Service Discovery Trap — DNS TTL Killed Black Friday
The DNS TTL trap that killed Black Friday: 20% of payment requests failed with 503 due to stale DNS cache.
- Service discovery lets services find each other by name, not IP:port
- Two core operations: registration (service tells registry 'I'm here') and resolution (client asks 'where is service X?')
- Client-side discovery: client queries the registry and load-balances itself
- Server-side discovery: a load balancer or proxy (e.g., API gateway) handles both lookup and routing
- Health checks separate liveness (is the process alive?) from readiness (is it ready to serve?) — confusing them causes cascading failures
- DNS-based discovery has a TTL trap: cached stale records continue routing to dead instances after a crash
Imagine you move to a new city and need a plumber. You don't have their number memorised — you look them up in a directory, get their current address, and call them directly. Service Discovery is that directory for software services. Instead of hardcoding 'Service B lives at 192.168.1.42:8080', every service registers itself in a central registry when it starts up, and looks up others by name when it needs them. The directory always stays fresh, even when services crash, scale up, or move to a new machine. Without it, auto-scaling and container rescheduling would break every client that cached a stale IP.

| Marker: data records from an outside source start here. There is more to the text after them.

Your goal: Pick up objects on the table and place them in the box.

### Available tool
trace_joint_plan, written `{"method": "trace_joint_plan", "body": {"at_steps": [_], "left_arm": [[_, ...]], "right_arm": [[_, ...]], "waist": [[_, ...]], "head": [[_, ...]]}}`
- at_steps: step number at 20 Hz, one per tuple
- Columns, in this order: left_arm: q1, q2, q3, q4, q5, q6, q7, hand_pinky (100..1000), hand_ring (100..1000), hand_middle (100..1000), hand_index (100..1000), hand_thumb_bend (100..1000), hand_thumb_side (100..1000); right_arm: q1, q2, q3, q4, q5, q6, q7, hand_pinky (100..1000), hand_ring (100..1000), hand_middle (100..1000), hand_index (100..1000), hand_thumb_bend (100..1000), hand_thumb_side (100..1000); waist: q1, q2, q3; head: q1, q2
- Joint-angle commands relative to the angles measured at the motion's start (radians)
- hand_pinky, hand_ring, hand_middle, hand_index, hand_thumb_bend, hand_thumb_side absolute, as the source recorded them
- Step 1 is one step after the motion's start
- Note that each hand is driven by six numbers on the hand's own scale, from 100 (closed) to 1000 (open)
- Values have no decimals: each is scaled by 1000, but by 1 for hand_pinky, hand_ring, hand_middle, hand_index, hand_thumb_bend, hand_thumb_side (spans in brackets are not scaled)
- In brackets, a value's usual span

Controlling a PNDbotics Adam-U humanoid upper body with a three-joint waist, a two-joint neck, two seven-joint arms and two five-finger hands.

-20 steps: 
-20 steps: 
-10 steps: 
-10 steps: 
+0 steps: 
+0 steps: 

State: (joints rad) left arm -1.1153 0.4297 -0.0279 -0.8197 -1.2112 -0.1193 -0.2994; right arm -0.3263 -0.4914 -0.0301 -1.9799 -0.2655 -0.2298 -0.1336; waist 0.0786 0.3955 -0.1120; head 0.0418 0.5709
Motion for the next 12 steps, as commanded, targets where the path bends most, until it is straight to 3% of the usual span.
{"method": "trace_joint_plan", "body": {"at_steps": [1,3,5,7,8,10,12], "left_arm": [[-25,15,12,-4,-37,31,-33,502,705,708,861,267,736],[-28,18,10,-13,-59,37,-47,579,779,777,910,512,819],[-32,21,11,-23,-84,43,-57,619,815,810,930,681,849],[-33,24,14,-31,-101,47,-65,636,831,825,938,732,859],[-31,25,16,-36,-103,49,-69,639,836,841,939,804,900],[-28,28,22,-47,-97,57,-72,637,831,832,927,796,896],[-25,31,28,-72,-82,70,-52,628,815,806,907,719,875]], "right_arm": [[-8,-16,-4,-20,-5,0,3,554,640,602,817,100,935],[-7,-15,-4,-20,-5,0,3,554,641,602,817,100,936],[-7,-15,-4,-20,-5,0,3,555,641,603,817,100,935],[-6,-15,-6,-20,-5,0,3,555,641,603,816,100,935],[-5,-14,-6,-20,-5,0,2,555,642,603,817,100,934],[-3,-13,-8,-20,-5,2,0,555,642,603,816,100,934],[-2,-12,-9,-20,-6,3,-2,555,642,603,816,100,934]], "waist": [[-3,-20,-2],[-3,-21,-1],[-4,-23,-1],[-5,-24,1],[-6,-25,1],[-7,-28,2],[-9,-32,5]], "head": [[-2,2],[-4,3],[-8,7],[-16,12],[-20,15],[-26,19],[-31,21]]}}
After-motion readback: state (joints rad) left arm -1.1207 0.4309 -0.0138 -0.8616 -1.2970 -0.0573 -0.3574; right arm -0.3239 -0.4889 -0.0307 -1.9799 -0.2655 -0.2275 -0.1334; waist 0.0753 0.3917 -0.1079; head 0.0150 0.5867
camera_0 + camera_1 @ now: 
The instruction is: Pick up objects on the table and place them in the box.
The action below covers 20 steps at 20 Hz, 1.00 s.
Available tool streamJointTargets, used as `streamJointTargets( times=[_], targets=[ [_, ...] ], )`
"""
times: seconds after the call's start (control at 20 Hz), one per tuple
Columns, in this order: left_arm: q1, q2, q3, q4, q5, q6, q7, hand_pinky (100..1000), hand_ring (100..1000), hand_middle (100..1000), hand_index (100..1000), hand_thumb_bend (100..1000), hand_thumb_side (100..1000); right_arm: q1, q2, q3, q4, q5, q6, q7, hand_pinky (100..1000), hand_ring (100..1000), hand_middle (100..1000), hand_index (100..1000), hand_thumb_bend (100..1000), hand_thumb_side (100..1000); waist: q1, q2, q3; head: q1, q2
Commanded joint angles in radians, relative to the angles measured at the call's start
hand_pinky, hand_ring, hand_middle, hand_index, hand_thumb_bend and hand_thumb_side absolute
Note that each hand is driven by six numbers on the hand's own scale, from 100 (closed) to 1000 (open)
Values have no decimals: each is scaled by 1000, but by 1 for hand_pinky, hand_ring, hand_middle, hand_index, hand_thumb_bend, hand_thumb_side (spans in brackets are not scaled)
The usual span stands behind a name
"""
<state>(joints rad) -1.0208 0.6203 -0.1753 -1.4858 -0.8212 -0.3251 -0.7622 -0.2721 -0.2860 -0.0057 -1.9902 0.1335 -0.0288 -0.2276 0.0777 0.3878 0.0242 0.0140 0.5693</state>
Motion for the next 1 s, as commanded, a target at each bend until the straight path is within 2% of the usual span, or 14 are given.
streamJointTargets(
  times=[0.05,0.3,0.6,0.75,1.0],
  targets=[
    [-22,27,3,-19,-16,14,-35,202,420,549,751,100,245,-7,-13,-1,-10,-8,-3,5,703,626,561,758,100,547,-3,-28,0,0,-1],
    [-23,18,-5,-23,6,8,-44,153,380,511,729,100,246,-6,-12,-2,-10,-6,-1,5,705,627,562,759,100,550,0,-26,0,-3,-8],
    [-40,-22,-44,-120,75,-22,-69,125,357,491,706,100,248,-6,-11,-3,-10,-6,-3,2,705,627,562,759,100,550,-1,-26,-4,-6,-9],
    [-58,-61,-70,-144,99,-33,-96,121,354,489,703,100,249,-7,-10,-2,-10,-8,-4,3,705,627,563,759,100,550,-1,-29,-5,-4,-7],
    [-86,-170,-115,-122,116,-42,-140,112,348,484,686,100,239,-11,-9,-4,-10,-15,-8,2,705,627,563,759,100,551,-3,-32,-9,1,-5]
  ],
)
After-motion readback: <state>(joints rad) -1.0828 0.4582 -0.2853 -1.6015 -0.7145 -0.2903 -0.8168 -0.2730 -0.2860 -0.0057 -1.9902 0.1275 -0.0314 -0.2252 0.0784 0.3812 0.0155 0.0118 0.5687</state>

In a monolith, your code calls a function — it's right there in the same process. In a microservices architecture running across hundreds of containers on dynamically scheduled cloud infrastructure, that luxury disappears overnight. Pods get rescheduled. Auto-scaling fires up three new instances of your payment service at 11pm on Black Friday. IPs change. Ports shift. If you hardcoded any of that, your system falls apart the moment the environment breathes. Service Discovery is the infrastructure primitive that makes dynamic, self-healing distributed systems actually work in production.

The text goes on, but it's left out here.